Task statement: Write the listing below out again in full, dropping its pictures.

━━━━━━

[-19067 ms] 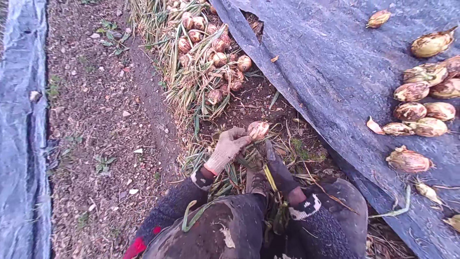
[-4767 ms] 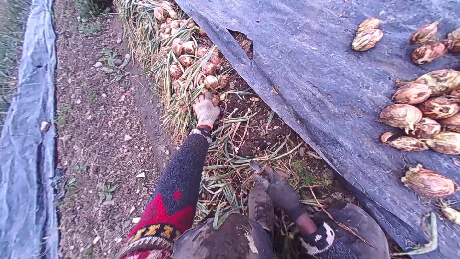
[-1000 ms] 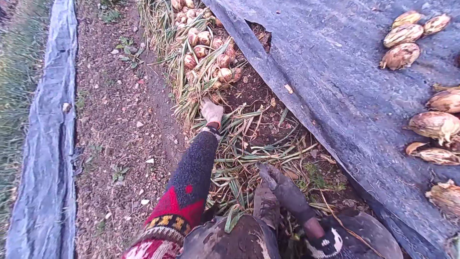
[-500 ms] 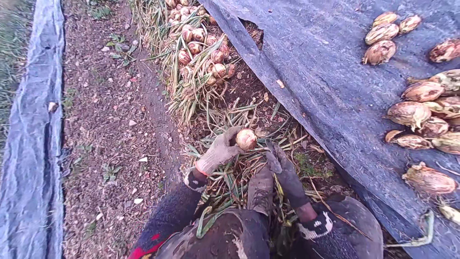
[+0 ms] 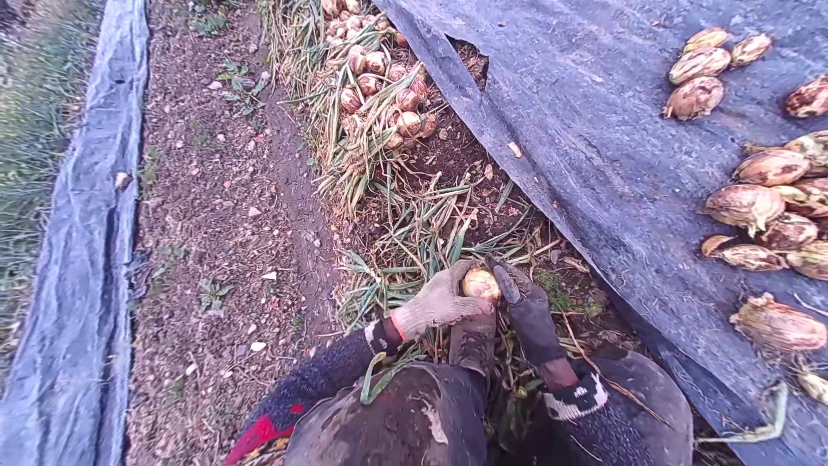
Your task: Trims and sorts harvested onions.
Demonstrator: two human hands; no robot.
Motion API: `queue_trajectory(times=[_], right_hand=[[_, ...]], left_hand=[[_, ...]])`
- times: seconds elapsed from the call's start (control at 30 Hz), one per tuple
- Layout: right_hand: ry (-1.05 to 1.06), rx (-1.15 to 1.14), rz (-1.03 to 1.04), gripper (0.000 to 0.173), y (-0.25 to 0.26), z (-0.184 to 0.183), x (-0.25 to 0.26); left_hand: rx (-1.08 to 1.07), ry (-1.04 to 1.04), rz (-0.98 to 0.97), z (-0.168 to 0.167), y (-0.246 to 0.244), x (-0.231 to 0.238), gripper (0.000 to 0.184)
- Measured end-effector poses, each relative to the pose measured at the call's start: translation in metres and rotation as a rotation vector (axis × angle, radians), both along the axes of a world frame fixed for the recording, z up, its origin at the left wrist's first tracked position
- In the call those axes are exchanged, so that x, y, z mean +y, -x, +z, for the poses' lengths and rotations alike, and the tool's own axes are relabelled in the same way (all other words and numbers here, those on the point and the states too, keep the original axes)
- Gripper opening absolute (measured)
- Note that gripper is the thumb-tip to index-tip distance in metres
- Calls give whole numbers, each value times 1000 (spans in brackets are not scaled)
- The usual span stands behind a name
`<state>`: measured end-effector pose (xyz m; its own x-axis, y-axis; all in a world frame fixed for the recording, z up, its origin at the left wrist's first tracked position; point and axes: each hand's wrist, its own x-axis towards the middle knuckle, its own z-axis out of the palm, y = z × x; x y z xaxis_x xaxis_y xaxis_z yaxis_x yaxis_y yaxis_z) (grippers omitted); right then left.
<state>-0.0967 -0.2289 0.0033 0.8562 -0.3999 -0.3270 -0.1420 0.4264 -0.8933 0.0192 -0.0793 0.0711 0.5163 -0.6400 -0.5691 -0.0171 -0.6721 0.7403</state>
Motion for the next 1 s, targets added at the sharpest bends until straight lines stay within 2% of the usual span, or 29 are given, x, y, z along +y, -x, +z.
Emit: queue_trajectory(times=[0.07,0.13,0.2,0.27,0.3,0.33,0.37,0.47,0.53,0.6,0.7,0.77,0.8,0.87,0.93,1.0], right_hand=[[-35,31,-6,33,2,10,2],[-146,-153,39,32,8,41,0],[-113,-216,37,34,10,57,0],[108,-31,62,50,7,31,2],[265,75,200,60,7,12,1],[354,115,333,67,5,-6,2],[304,123,395,71,3,-12,6],[-247,148,274,76,-3,5,13],[-633,233,143,78,-8,15,11],[-937,233,102,85,-7,17,-3],[-1166,63,51,91,-5,24,-27],[-1146,-277,-31,85,4,40,-50],[-1053,-490,-97,78,11,49,-67],[-688,-750,-274,61,32,67,-106],[-415,-752,-397,57,42,74,-121],[-291,-454,-439,64,26,77,-100]], left_hand=[[-240,-109,46,-8,-1,1,84],[-313,-215,275,-28,-28,13,83],[-205,-184,541,-39,-64,38,82],[-16,36,730,-24,-82,46,68],[1,88,743,-12,-84,40,60],[-61,84,692,-1,-82,30,53],[-169,39,582,9,-75,17,45],[-489,-137,4,31,-34,-15,30],[-594,-145,-362,38,-6,-31,30],[-586,-74,-482,36,0,-42,29],[-572,78,-426,31,-29,-62,22],[-772,105,-314,32,-70,-82,22],[-914,43,-204,33,-102,-88,23],[-1065,-173,49,31,-175,-79,26],[-1086,-332,175,26,-237,-64,42],[-1152,-399,217,15,-267,-56,49]])
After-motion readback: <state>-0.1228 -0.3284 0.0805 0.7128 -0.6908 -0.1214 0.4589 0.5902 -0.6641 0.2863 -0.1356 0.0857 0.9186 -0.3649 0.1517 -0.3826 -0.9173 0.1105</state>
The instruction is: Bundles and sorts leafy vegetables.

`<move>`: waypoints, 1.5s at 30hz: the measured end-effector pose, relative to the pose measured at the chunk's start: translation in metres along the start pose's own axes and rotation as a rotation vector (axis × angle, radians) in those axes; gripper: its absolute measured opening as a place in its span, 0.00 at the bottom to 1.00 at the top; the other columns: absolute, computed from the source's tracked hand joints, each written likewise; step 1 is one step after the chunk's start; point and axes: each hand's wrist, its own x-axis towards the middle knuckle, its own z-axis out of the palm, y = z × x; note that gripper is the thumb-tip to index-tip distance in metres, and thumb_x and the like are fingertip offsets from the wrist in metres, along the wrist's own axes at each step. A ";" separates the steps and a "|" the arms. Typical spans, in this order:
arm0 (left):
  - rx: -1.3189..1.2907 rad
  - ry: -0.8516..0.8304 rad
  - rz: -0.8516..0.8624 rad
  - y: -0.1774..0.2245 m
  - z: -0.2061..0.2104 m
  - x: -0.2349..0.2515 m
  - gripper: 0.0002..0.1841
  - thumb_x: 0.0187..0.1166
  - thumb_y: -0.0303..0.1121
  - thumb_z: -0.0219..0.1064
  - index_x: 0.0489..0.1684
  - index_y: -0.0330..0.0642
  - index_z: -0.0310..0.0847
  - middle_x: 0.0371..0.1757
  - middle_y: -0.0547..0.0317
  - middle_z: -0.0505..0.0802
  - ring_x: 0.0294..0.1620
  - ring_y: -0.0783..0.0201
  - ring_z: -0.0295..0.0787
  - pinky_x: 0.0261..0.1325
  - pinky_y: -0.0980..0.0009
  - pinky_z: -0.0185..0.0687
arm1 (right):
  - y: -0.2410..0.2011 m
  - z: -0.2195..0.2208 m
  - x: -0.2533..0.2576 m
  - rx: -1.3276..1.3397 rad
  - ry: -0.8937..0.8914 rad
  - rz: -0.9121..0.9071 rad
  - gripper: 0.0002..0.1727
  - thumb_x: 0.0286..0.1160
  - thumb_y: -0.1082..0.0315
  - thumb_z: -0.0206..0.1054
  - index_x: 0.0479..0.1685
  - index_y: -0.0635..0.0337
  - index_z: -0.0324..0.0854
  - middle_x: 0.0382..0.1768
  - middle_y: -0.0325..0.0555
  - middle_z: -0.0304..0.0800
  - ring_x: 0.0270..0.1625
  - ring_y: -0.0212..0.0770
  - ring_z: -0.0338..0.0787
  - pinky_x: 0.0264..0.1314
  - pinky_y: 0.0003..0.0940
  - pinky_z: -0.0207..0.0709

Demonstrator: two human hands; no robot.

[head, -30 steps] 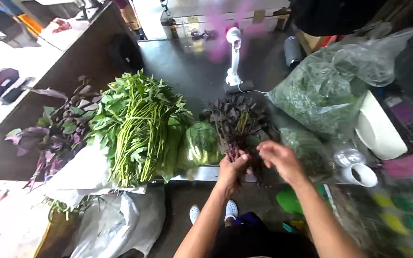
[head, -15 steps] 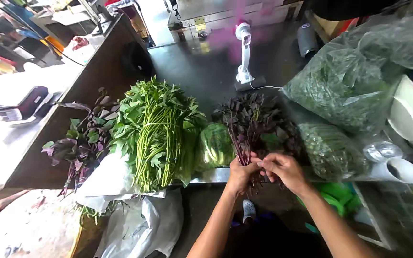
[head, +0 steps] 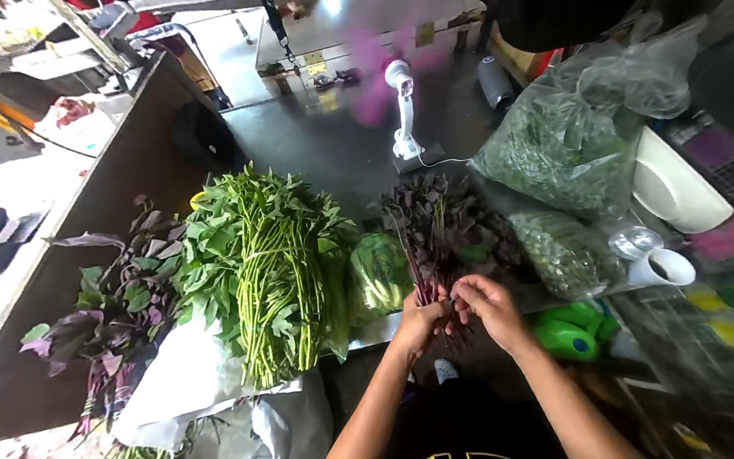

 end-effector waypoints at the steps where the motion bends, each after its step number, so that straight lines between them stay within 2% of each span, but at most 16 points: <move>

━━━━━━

Reply:
[-19067 ms] 
[-4767 ms] 
[-1000 ms] 
[-500 ms] 
[+0 ms] 
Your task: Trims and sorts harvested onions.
Demonstrator: two human hands; no robot.
Motion API: `queue_trajectory(times=[_], right_hand=[[_, ...]], left_hand=[[_, ...]])`
- times: seconds elapsed from the call's start (control at 30 Hz), one per tuple
- Layout: right_hand: ry (-1.05 to 1.06), rx (-1.15 to 1.14), rz (-1.03 to 1.04), gripper (0.000 to 0.173), y (-0.25 to 0.26), z (-0.184 to 0.183), x (-0.25 to 0.26); left_hand: rx (-1.08 to 1.07), ry (-1.04 to 1.04), rz (-0.98 to 0.97), z (-0.168 to 0.167), y (-0.246 to 0.244), x (-0.231 to 0.238), gripper (0.000 to 0.184)
- Measured end-effector poses, each relative to the pose measured at the call's start: translation in metres and rotation as a rotation vector (axis × angle, radians), both along the axes of a world frame fixed for the recording, z up, its origin at the left wrist's first tracked position
- In the call those axes are exchanged, so that x, y, z mean +y, -x, +z, for the poses' lengths and rotations alike, and the tool's own axes are relabelled in the same way (all other words and numbers here, those on the point and the states too, keep the original axes)
- Gripper opening absolute (measured)
- Note that gripper is the thumb-tip to index-tip distance in metres
- Calls give whole numbers, each value times 1000 (spans in brackets are not scaled)
- The usual span stands behind a name
`<state>`: measured end-effector pose (xyz m; its own x-axis, y-axis; all in a world frame fixed for the recording, z up, its origin at the left wrist's first tracked position; point and axes: each hand's wrist, its own x-axis towards the middle knuckle, its own z-axis out of the palm, y = z × x; x y z xaxis_x xaxis_y xaxis_z yaxis_x yaxis_y yaxis_z) (grippers omitted); right then left.
<state>-0.0967 -0.2289 0.0033 0.8562 -0.3999 -0.3270 -0.1420 0.4264 -0.8933 0.0192 -0.0793 0.0711 0.5163 -0.6400 -0.5691 -0.0171 -0.6721 0.7403</state>
Motion for the next 1 s, targets added at the sharpest bends until straight lines stay within 2% of the usual span, or 29 are given, x, y, z along +y, -x, +z.
Emit: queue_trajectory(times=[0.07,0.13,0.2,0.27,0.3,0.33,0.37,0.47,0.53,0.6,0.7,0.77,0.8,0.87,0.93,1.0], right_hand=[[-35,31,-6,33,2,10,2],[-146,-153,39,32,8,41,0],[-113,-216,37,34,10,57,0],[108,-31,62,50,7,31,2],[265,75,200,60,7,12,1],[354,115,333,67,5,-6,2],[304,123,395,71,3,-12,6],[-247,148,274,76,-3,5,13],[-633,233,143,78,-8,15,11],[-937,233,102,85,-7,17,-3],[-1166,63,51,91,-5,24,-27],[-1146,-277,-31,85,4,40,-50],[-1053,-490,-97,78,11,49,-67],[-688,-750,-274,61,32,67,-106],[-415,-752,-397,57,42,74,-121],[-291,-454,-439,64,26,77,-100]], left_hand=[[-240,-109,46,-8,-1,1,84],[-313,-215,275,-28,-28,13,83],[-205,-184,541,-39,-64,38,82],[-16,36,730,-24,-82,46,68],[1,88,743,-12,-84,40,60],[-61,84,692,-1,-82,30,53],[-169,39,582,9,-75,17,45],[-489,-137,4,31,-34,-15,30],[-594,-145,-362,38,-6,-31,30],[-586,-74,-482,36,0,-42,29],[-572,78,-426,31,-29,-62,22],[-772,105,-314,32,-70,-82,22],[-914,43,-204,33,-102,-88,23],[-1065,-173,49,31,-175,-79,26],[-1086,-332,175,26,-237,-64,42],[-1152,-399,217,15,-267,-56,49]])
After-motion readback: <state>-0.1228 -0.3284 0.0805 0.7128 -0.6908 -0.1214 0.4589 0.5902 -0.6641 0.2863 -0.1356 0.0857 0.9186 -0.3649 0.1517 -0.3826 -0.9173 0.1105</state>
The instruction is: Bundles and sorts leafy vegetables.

`<move>`: waypoints, 1.5s at 30hz: the measured end-effector pose, relative to the pose measured at the chunk's start: translation in metres along the start pose's own axes and rotation as a rotation vector (axis × angle, radians) in those axes; gripper: its absolute measured opening as a place in its span, 0.00 at the bottom to 1.00 at the top; the other columns: absolute, computed from the source's tracked hand joints, each written likewise; step 1 is one step after the chunk's start; point and axes: each hand's wrist, its own x-axis towards the middle knuckle, its own z-axis out of the palm, y = z × x; note that gripper is the thumb-tip to index-tip distance in metres, and thumb_x and the like are fingertip offsets from the wrist in metres, along the wrist's own axes at each step. A ";" separates the steps and a "|" the arms. Typical spans, in this order:
arm0 (left):
  - rx: -1.3189..1.2907 rad
  - ry: -0.8516..0.8304 rad
  - rz: -0.8516..0.8624 rad
  - y: -0.1774..0.2245 m
  - z: -0.2061..0.2104 m
  - x: -0.2349..0.2515 m
  - gripper: 0.0002..0.1841
  - thumb_x: 0.0187..0.1166
  - thumb_y: -0.0303..0.1121
  - thumb_z: -0.0219..0.1064
  - index_x: 0.0489..0.1684
  - index_y: -0.0330..0.0642
  - index_z: -0.0310..0.0847
  - middle_x: 0.0371..0.1757
  - middle_y: -0.0547..0.0317
  - middle_z: -0.0505..0.0802
  - ring_x: 0.0294..0.1620
  - ring_y: -0.0783..0.0201
  - ring_z: -0.0295..0.0787
  - pinky_x: 0.0261..0.1325
  - pinky_y: -0.0980..0.0009
  - pinky_z: -0.0185..0.0687
arm1 (right):
  - y: -0.2410..0.2011 m
  - z: -0.2195..0.2208 m
  - x: -0.2533..0.2576 m
  - rx: -1.3276..1.3397 rad
  - ry: -0.8937..0.8914 rad
  - rz: -0.9121..0.9071 rad
  - gripper: 0.0002..0.1727
  - thumb_x: 0.0286..0.1160
  - thumb_y: -0.1082..0.0315
  - thumb_z: -0.0206..0.1054
  - index_x: 0.0479..0.1685
  - index_y: -0.0635..0.0337
  - index_z: -0.0324..0.0854
  - middle_x: 0.0382..0.1768
  - middle_y: -0.0325..0.0555
  - middle_z: -0.0304..0.0800
  - ring_x: 0.0270..0.1625
  - ring_y: -0.0212..0.0770
  - ring_z: -0.0338..0.0787
  - pinky_x: 0.0264..0.1314
  - pinky_y: 0.0003..0.0940
  - pinky_z: -0.0207..0.0709

Demonstrator: two human hands; no robot.

[head, -30 steps] 
[head, -15 steps] 
[head, +0 steps] 

 end-effector waypoints at the steps where the motion bends, each after its step number, so that straight lines between them stay within 2% of each span, but at most 16 points: <move>

There is nothing more to the answer.